▶ [Exercise aim] Only the stretch below from the line holding "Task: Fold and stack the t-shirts" through the line holding "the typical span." should be restated, word for word and with both ends included; pictures stay out.
#####
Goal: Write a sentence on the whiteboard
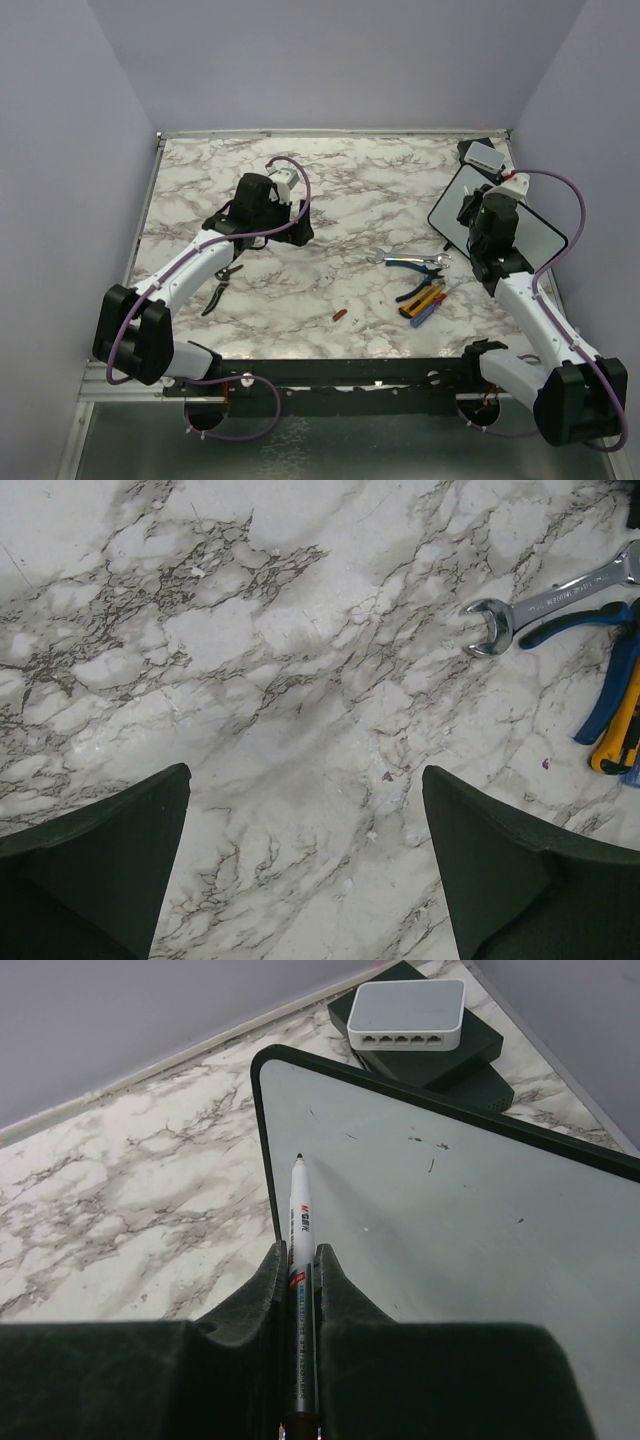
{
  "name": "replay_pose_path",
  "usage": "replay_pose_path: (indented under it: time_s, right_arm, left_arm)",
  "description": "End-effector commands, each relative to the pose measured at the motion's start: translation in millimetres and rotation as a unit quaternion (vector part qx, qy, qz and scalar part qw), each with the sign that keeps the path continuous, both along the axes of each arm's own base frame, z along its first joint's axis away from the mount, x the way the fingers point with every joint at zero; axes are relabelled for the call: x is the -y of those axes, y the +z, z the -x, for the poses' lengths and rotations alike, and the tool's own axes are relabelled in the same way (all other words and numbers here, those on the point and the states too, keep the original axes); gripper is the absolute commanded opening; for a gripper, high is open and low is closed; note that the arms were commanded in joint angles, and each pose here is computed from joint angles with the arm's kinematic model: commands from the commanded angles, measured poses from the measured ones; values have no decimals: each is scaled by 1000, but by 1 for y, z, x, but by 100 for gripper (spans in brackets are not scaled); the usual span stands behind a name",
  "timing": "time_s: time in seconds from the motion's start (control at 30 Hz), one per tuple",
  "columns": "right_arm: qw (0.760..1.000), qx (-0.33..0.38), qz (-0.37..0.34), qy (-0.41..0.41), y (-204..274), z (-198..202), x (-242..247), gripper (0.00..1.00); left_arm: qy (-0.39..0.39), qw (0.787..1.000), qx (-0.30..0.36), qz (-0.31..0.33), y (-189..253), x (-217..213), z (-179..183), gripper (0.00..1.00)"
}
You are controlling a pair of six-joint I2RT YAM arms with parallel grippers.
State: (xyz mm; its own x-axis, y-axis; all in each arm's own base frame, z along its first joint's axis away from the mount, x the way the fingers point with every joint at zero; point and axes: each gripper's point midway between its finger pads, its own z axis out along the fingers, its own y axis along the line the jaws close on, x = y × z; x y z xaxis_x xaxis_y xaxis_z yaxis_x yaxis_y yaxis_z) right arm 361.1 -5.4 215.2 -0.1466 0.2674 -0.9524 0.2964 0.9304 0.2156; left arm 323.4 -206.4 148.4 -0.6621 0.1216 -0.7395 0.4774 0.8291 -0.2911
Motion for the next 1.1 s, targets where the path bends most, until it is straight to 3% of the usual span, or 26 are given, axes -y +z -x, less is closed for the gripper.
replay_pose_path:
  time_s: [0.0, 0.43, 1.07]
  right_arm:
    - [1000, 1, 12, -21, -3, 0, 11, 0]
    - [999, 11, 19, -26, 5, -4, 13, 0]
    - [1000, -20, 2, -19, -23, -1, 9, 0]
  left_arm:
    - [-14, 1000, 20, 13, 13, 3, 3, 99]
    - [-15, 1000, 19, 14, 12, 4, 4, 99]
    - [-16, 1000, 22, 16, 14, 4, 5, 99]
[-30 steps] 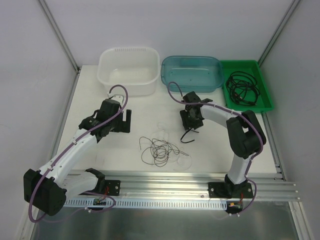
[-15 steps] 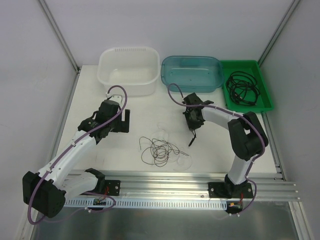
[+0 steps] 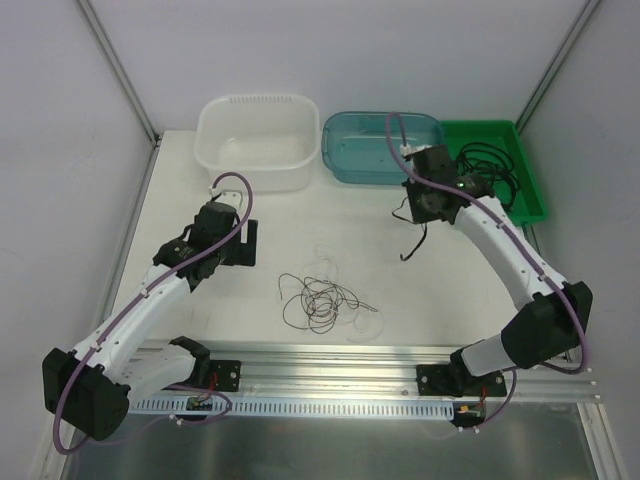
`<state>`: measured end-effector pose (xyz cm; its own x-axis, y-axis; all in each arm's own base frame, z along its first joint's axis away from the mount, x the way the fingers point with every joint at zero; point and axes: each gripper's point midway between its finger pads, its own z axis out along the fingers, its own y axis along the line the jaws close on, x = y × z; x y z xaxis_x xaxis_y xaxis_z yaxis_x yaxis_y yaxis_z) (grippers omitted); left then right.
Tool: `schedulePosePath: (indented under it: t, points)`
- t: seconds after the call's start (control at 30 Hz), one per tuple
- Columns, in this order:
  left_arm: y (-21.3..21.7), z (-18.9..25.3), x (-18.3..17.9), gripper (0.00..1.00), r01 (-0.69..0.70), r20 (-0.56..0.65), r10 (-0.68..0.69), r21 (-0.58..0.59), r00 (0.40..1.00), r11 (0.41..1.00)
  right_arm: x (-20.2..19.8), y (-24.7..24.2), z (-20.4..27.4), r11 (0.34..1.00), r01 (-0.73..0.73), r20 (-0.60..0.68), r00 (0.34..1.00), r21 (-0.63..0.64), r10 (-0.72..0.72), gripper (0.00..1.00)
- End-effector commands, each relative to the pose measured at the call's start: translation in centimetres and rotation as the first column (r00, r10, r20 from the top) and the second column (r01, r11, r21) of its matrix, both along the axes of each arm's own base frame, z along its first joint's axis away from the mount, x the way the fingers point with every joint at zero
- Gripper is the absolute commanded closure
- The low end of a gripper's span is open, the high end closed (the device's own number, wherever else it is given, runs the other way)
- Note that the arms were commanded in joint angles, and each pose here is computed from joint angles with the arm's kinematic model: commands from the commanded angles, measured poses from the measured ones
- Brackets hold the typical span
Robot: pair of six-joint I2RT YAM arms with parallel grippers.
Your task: Untangle the cables
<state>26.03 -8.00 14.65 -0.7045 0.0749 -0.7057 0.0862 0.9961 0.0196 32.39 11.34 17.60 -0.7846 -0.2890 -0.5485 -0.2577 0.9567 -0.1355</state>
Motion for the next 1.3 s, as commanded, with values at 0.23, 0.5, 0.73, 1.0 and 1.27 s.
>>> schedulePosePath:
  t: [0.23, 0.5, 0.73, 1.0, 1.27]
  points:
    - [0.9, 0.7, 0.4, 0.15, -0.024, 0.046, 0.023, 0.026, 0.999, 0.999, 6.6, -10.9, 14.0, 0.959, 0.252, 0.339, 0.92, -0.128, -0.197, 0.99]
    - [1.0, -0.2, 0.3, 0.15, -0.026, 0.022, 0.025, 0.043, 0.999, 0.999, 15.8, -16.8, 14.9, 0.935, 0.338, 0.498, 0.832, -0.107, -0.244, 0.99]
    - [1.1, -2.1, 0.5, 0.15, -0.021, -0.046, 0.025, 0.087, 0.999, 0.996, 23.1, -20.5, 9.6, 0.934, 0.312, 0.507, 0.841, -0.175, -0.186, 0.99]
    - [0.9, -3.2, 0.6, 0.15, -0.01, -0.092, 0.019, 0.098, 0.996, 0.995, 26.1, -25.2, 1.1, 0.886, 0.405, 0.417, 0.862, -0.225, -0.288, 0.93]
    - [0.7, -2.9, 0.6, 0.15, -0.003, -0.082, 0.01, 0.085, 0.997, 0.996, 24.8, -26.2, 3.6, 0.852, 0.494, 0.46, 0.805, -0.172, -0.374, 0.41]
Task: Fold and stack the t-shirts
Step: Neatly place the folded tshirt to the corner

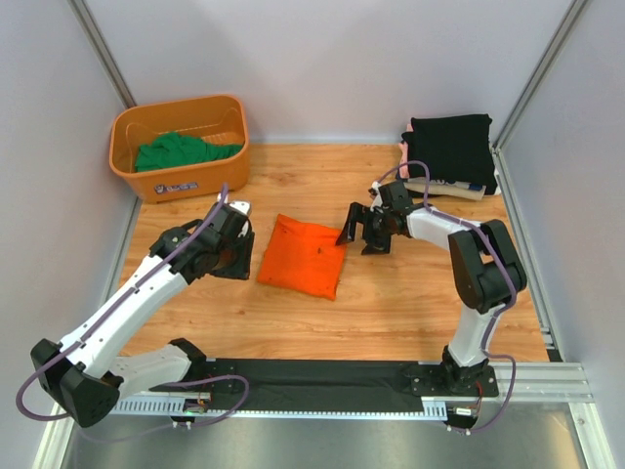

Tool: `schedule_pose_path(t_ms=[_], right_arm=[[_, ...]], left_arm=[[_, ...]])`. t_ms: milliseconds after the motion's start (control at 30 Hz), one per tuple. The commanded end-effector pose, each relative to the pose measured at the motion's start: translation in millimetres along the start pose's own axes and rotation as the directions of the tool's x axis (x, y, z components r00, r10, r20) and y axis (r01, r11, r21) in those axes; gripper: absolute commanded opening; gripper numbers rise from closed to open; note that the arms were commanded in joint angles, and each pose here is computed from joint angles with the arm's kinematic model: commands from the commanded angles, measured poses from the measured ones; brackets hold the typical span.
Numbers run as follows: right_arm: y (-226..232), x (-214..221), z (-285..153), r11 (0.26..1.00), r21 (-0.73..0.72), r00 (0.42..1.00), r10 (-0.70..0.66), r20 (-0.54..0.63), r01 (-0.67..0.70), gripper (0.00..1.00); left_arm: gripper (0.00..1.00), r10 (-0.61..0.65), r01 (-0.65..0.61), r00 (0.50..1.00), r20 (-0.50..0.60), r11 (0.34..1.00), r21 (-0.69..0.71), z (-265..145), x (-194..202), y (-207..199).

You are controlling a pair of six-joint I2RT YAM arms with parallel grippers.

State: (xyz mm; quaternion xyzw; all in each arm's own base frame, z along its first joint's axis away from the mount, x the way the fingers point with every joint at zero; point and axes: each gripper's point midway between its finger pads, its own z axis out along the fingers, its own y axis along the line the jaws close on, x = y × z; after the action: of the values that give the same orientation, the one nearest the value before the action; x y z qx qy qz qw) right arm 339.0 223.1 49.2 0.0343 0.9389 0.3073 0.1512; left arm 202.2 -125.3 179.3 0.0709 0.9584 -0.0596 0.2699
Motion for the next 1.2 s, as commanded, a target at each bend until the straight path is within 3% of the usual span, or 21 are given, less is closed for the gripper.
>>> schedule_pose_path(t_ms=[0, 133, 300, 500, 533, 600, 767, 800, 867, 933, 1167], right_arm=[[28, -23, 16, 0.992, -0.124, 1.000, -0.007, 0.031, 0.011, 0.98], [26, -20, 39, 0.990, -0.137, 1.000, 0.023, 0.017, -0.020, 0.90], [30, -8, 59, 0.990, -0.134, 0.999, 0.041, -0.018, -0.043, 0.71], [46, -7, 61, 0.970, -0.242, 0.999, 0.030, 0.008, -0.028, 0.26], [48, -6, 59, 0.965, -0.262, 1.000, 0.024, 0.011, -0.020, 0.11], [55, -8, 53, 0.955, -0.298, 1.000, -0.001, 0.023, 0.007, 0.00], [68, -38, 7, 0.947, -0.279, 0.985, -0.134, 0.107, 0.159, 0.00], [58, -32, -1, 0.962, -0.225, 0.988, -0.141, 0.069, 0.153, 0.00], [60, -58, -27, 0.953, -0.146, 0.958, -0.245, 0.148, 0.266, 0.00], [48, -64, -47, 0.957, -0.064, 0.951, -0.272, 0.147, 0.284, 0.00], [27, -120, -132, 0.889, 0.195, 0.845, -0.456, 0.280, 0.415, 0.00]], left_arm=[[0.49, 0.013, -0.013, 1.000, -0.003, 0.999, -0.030, -3, 10, 11], [0.49, 0.015, -0.015, 1.000, 0.009, 0.999, -0.042, -5, 14, 16], [0.49, 0.015, -0.014, 1.000, 0.024, 0.999, -0.051, -8, 13, 19], [0.49, 0.016, -0.013, 0.999, 0.041, 0.998, -0.068, -10, 16, 25], [0.49, 0.019, -0.016, 0.999, 0.048, 0.997, -0.069, -10, 16, 26], [0.49, 0.019, -0.014, 0.997, 0.069, 0.998, -0.068, -10, 16, 28], [0.49, 0.034, -0.027, 0.984, 0.173, 0.999, -0.043, -12, 6, 29], [0.49, 0.036, -0.028, 0.982, 0.184, 0.999, -0.045, -13, 5, 30], [0.48, 0.036, -0.028, 0.977, 0.210, 0.999, -0.040, -17, 3, 31], [0.48, 0.035, -0.030, 0.973, 0.229, 0.999, -0.023, -22, 2, 30], [0.47, 0.068, -0.050, 0.964, 0.259, 0.996, -0.074, -39, -5, 41]])
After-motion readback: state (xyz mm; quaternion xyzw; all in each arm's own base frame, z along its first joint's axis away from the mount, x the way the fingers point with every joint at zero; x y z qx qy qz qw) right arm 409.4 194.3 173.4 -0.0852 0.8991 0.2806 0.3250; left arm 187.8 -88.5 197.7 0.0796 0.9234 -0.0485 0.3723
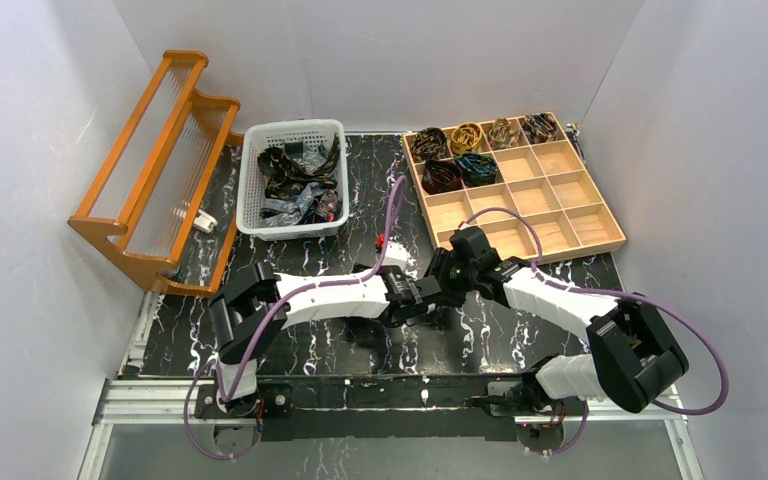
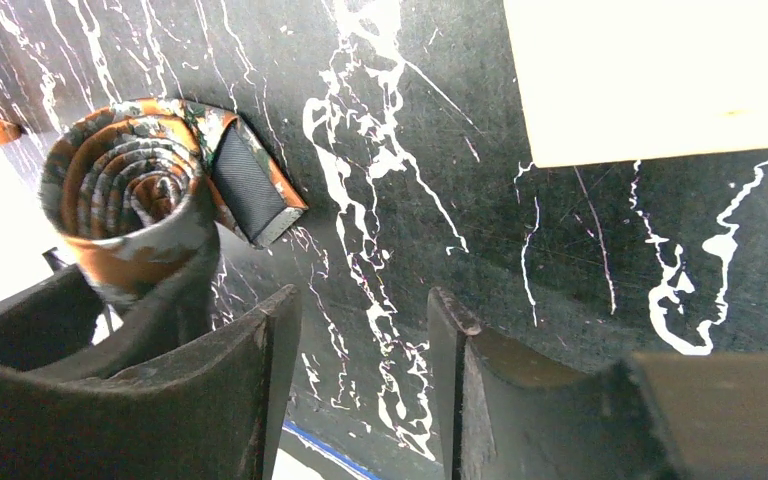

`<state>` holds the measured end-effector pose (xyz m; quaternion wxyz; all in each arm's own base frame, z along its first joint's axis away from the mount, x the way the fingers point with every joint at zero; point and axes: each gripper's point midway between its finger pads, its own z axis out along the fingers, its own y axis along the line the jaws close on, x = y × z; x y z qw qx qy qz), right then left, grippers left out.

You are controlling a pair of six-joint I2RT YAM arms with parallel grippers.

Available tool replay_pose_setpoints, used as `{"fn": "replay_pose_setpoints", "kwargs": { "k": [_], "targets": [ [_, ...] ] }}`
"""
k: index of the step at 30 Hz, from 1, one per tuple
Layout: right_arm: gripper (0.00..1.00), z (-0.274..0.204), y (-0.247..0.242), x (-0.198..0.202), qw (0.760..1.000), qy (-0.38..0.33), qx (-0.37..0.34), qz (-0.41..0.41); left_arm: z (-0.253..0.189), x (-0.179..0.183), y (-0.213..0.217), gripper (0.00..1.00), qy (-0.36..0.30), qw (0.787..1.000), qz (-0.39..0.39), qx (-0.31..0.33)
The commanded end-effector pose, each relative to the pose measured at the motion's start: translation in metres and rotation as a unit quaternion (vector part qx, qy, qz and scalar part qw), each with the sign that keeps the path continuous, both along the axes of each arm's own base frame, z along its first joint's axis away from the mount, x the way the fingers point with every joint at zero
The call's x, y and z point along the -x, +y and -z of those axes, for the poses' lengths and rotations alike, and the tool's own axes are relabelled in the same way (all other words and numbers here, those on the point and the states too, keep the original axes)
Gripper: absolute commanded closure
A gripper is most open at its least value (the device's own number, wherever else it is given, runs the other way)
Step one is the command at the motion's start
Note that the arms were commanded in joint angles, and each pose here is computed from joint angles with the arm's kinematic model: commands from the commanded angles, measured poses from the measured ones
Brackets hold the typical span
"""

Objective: Roll the ties
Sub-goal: Roll the tie at the center of the board.

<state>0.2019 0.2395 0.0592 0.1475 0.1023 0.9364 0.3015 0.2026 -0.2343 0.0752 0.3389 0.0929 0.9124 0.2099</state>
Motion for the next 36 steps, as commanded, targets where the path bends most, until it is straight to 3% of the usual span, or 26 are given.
{"fn": "replay_pose_setpoints", "kwargs": {
  "k": [1,3,6,13,19,22,26,33,36],
  "targets": [
    [0.41,-0.005,-0.006,0.0,1.0,-0.014,-0.001,0.0,-0.002,0.004,-0.036,0.37,0.018,0.994,0.021,0.109],
    [0.4,-0.008,-0.004,0.001,1.0,-0.016,-0.008,-0.007,-0.014,0.003,-0.06,0.25,0.02,0.979,0.04,0.197],
    [0.38,-0.012,0.0,0.002,1.0,-0.016,-0.014,-0.021,-0.04,-0.004,-0.076,0.17,0.017,0.957,0.054,0.285],
    [0.22,-0.037,0.025,0.003,0.991,-0.05,-0.086,-0.089,-0.102,-0.01,-0.044,0.05,-0.031,0.925,0.058,0.375],
    [0.13,-0.06,0.056,0.001,0.973,-0.082,-0.141,-0.165,-0.065,-0.003,0.019,0.02,0.004,0.918,-0.001,0.396],
    [0.11,-0.057,0.069,0.0,0.966,-0.085,-0.139,-0.202,-0.051,0.0,0.036,0.02,0.012,0.902,-0.027,0.43],
    [0.03,-0.049,0.079,-0.004,0.955,-0.09,-0.12,-0.255,-0.036,0.004,0.038,0.02,0.017,0.869,-0.045,0.492],
    [0.04,-0.034,0.094,-0.008,0.941,-0.072,-0.125,-0.306,-0.013,0.01,0.031,0.02,0.037,0.822,-0.064,0.565],
    [0.02,-0.026,0.096,-0.012,0.935,-0.073,-0.118,-0.326,-0.018,0.008,0.021,0.04,0.029,0.791,-0.059,0.609]
  ]
}}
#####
▶ [Output for this task]
Task: Fold and stack the t-shirts
Step: Neatly place the folded tshirt to the corner


Tool: `schedule_pose_path(t_ms=[_], right_arm=[[_, ...]], left_arm=[[_, ...]])`. t_ms: milliseconds after the motion's start (control at 30 Hz), one per tuple. The commanded end-effector pose, each relative to the pose measured at the motion's start: translation in millimetres along the start pose's own axes and rotation as the directions of the tool's x axis (x, y, z components r00, r10, r20) and y axis (r01, r11, r21) in those axes; gripper: absolute commanded opening; gripper numbers rise from closed to open; note that the arms were commanded in joint angles, and each pose here is computed from joint angles with the arm's kinematic model: commands from the commanded angles, measured poses from the measured ones; brackets hold the typical span.

That wraps up the exercise.